A few days ago Andrej Karpathy tweeted:
On the “hallucination problem”
I always struggle a bit with I’m asked about the “hallucination problem” in LLMs. Because, in some sense, hallucination is all LLMs do. They are dream machines.
We direct their dreams with prompts. The prompts start the dream, and based on the LLM’s hazy recollection of its training documents, most of the time the result goes someplace useful.
It’s only when the dreams go into deemed factually incorrect territory that we label it a “hallucination”. It looks like a bug, but it’s just the LLM doing what it always does.
At the other end of the extreme consider a search engine. It takes the prompt and just returns one of the most similar “training documents” it has in its database, verbatim. You could say that this search engine has a “creativity problem” – it will never respond with something new. An LLM is 100% dreaming and has the hallucination problem. A search engine is 0% dreaming and has the creativity problem.
All that said, I realize that what people actually mean is they don’t want an LLM Assistant (a product like ChatGPT etc.) to hallucinate.
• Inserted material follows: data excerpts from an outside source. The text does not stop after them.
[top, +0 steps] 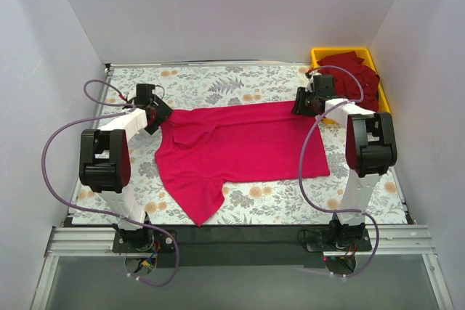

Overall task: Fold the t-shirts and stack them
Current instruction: Fold the tshirt

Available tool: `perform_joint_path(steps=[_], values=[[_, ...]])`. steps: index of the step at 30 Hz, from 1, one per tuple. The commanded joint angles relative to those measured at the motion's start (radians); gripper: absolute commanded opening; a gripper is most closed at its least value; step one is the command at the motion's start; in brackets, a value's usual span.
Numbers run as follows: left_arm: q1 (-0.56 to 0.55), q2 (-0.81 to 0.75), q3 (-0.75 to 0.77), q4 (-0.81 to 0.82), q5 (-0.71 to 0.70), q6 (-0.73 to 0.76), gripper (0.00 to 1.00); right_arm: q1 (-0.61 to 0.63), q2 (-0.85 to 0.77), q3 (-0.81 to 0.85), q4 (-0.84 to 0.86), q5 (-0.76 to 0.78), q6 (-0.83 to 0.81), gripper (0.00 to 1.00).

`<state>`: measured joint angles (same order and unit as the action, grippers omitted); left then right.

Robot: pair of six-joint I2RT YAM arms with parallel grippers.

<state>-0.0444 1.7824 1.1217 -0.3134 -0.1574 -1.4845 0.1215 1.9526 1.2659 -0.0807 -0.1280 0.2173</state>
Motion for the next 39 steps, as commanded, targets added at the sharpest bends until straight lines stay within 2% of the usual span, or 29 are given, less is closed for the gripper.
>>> perform_joint_path(steps=[1, 12, 16, 17, 22, 28, 35, 39], values=[[0.006, -0.040, 0.075, 0.053, 0.002, 0.072, 0.64, -0.005, -0.069, 0.036, 0.012, -0.035, -0.021, 0.38], [0.008, 0.147, 0.214, 0.083, 0.059, 0.096, 0.47, -0.008, 0.015, 0.102, 0.015, -0.038, 0.008, 0.38], [0.009, 0.199, 0.236, 0.083, 0.038, 0.096, 0.35, -0.017, 0.060, 0.109, 0.015, -0.036, 0.022, 0.36], [0.011, 0.213, 0.237, 0.083, 0.032, 0.095, 0.29, -0.022, 0.066, 0.109, 0.016, -0.038, 0.027, 0.36], [0.041, 0.238, 0.211, 0.086, -0.051, 0.066, 0.17, -0.051, 0.115, 0.093, 0.021, -0.035, 0.042, 0.35], [0.110, 0.259, 0.190, 0.091, -0.068, 0.070, 0.04, -0.063, 0.106, 0.024, 0.022, -0.057, 0.074, 0.35], [0.135, 0.311, 0.248, 0.108, -0.056, 0.144, 0.04, -0.056, 0.059, -0.042, 0.029, -0.064, 0.100, 0.35], [0.135, 0.325, 0.300, 0.117, 0.015, 0.174, 0.19, -0.056, 0.045, 0.001, 0.029, -0.068, 0.088, 0.35]])
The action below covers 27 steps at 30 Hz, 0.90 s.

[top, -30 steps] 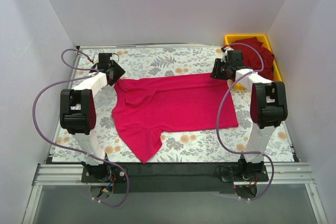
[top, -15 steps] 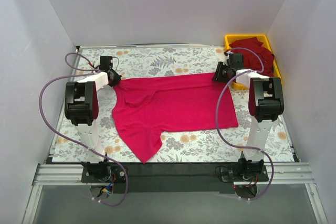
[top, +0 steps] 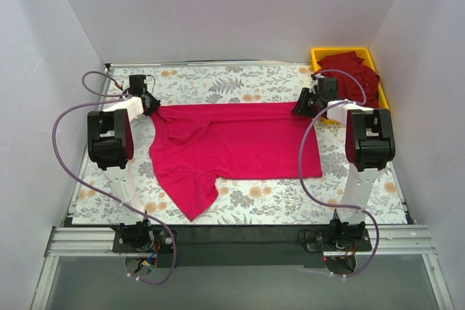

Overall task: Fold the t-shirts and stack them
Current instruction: Fold the tshirt

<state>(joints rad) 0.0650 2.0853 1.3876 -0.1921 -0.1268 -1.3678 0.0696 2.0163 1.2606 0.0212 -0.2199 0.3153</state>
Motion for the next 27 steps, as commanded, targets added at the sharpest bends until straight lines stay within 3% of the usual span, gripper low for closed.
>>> perform_joint_path(steps=[1, 5, 6, 8, 10, 12, 16, 19, 23, 27], values=[[0.025, 0.018, 0.037, -0.006, -0.010, 0.062, 0.21, -0.004, -0.024, 0.017, -0.073, 0.013, -0.012, 0.35], [0.025, -0.043, 0.027, -0.006, 0.024, 0.073, 0.38, 0.001, -0.068, 0.052, -0.083, 0.008, -0.018, 0.35], [0.025, -0.080, 0.018, -0.007, 0.030, 0.075, 0.48, 0.004, -0.089, 0.056, -0.084, 0.007, -0.022, 0.36], [0.024, -0.125, 0.002, -0.009, 0.052, 0.081, 0.55, 0.010, -0.116, 0.056, -0.089, 0.004, -0.025, 0.36], [0.021, -0.200, -0.024, -0.026, 0.058, 0.082, 0.68, 0.025, -0.160, 0.043, -0.096, -0.005, -0.039, 0.36], [0.006, -0.285, -0.053, -0.055, 0.067, 0.093, 0.74, 0.050, -0.207, 0.025, -0.098, -0.016, -0.045, 0.36], [-0.065, -0.423, -0.128, -0.116, 0.046, 0.157, 0.75, 0.110, -0.295, -0.044, -0.098, -0.036, -0.047, 0.36], [-0.198, -0.497, -0.203, -0.159, -0.045, 0.217, 0.75, 0.166, -0.367, -0.087, -0.098, -0.048, -0.041, 0.41], [-0.355, -0.571, -0.271, -0.196, -0.109, 0.249, 0.72, 0.231, -0.471, -0.180, -0.107, -0.035, -0.030, 0.59], [-0.539, -0.535, -0.269, -0.213, -0.235, 0.277, 0.64, 0.269, -0.600, -0.257, -0.153, -0.007, -0.019, 0.72]])
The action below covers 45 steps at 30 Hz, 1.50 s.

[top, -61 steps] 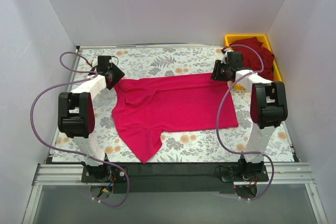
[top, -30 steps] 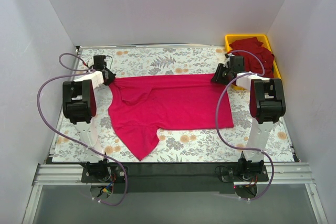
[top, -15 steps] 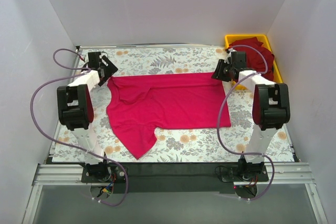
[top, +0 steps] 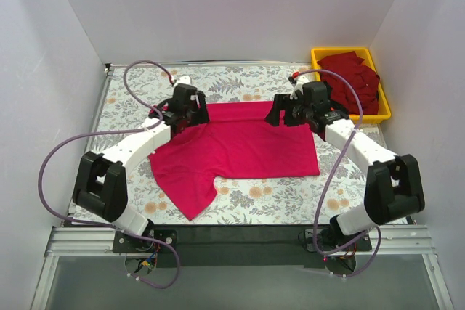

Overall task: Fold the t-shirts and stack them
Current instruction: Fold the tshirt

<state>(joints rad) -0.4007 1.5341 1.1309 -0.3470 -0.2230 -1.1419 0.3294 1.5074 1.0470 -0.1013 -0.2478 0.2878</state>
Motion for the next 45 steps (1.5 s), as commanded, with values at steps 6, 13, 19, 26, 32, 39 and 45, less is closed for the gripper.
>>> perform_joint_path(steps=[6, 13, 19, 26, 32, 39, 45], values=[[-0.168, 0.148, 0.049, -0.058, -0.269, 0.051, 0.45, 0.022, -0.274, -0.203, -0.078, 0.036, 0.024, 0.74], [-0.196, 0.288, 0.113, -0.060, -0.381, 0.051, 0.36, 0.022, -0.444, -0.343, -0.094, 0.079, 0.028, 0.75], [-0.196, 0.350, 0.132, -0.060, -0.427, 0.047, 0.33, 0.020, -0.504, -0.384, -0.098, 0.091, 0.030, 0.76], [-0.194, 0.396, 0.136, -0.056, -0.447, 0.034, 0.30, 0.022, -0.530, -0.401, -0.101, 0.097, 0.030, 0.76], [-0.196, 0.408, 0.155, -0.055, -0.447, 0.051, 0.12, 0.022, -0.544, -0.407, -0.107, 0.107, 0.028, 0.77], [-0.198, 0.347, 0.187, -0.124, -0.402, 0.085, 0.00, 0.022, -0.549, -0.394, -0.121, 0.117, 0.017, 0.77], [-0.198, 0.336, 0.274, -0.321, -0.311, 0.100, 0.01, 0.022, -0.546, -0.383, -0.132, 0.124, 0.005, 0.76]])
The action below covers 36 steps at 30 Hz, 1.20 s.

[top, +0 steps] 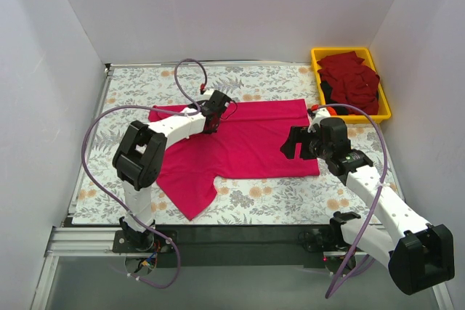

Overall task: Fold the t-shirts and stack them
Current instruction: Fold the tshirt

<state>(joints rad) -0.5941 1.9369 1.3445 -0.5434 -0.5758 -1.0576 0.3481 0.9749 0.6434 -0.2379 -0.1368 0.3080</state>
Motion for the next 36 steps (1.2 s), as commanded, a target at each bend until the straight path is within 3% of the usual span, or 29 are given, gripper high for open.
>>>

An LLM Assistant is a lot more complex system than just the LLM itself, even if one is at the heart of it. There are many ways to mitigate hallcuinations in these systems – using Retrieval Augmented Generation (RAG) to more strongly anchor the dreams in real data through in-context learning is maybe the most common one. Disagreements between multiple samples, reflection, verification chains. Decoding uncertainty from activations. Tool use. All an active and very interesting areas of research.
TLDR I know I’m being super pedantic but the LLM has no “hallucination problem”. Hallucination is not a bug, it is LLM’s greatest feature. The LLM Assistant has a hallucination problem, and we should fix it.
Okay I feel much better now 🙂
Andrej Karpathy @karpathy
I truly appreciate your recognition of the differences between how large language models (LLMs) work and how traditional search engines function. It’s fascinating how LLMs have revolutionized various fields, including the creative realm. In creative endeavors, like writing poems, short stories, or even crafting an imaginative piece of fiction, the so-called “hallucination problem” of LLMs can prove to be surprisingly advantageous.
When you engage in creative writing, your primary objective is not to adhere strictly to accuracy and factual representation but rather to explore the limitless boundaries of your imagination. LLMs, with their ability to generate creative and unexpected content, can be a valuable tool to tap into new ideas and inspire innovative storytelling. They can help writers break free from conventional thinking patterns and venture into unexplored territories, allowing their creativity to flourish.
Conversely, in more formal and specialized writing contexts, such as drafting legal briefs or preparing technical reports, accuracy and precision are of paramount importance. LLM hallucinations, where the models generate content that may not be factually correct or contextually appropriate, cannot be tolerated in such situations. Here, the purpose is to convey information accurately, adhere to specific guidelines, and present a strong and well-supported argument.
It’s intriguing how the same technology that opens doors to unprecedented creative possibilities can also present challenges in other domains where accuracy and reliability are crucial. This duality highlights the importance of understanding the appropriate use cases for LLMs and being cognizant of the potential pitfalls and limitations they may possess in certain instances.
In summary, the LLM hallucination problem can indeed prove beneficial when the goal is creative expression, enabling writers to push boundaries and explore unconventional ideas. However, in situations that demand accuracy and precision, such as legal or technical writing, it becomes imperative to approach LLM-generated output with caution and verification to ensure the information presented is reliable and contextually appropriate.